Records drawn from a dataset

⁂

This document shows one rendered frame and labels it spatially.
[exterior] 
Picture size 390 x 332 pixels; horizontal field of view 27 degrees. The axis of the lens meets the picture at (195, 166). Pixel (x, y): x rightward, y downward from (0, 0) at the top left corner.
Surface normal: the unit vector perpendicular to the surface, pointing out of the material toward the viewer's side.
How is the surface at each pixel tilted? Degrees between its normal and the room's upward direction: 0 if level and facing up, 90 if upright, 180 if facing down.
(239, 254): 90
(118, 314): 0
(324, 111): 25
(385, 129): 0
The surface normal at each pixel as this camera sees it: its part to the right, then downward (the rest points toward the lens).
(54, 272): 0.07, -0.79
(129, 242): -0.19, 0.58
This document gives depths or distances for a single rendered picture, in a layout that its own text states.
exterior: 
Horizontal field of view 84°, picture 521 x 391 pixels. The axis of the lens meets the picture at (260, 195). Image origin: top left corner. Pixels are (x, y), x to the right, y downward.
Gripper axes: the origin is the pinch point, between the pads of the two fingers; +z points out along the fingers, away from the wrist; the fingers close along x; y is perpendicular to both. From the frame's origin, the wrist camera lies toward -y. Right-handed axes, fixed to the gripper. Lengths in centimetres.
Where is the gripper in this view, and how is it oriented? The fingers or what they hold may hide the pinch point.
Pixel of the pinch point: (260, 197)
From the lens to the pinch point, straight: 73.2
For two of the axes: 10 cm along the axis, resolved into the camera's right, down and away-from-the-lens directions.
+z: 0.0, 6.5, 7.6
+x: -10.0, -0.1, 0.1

⁂

**Directions for this task:** Above are the entries. Copy exactly the part that opens with the line containing "Picture size 390" and closes with the line containing "(385, 129): 0", and no more.

**Result for this exercise:**
Picture size 390 x 332 pixels; horizontal field of view 27 degrees. The axis of the lens meets the picture at (195, 166). Pixel (x, y): x rightward, y downward from (0, 0) at the top left corner.
Surface normal: the unit vector perpendicular to the surface, pointing out of the material toward the viewer's side.
How is the surface at each pixel tilted? Degrees between its normal and the room's upward direction: 0 if level and facing up, 90 if upright, 180 if facing down.
(239, 254): 90
(118, 314): 0
(324, 111): 25
(385, 129): 0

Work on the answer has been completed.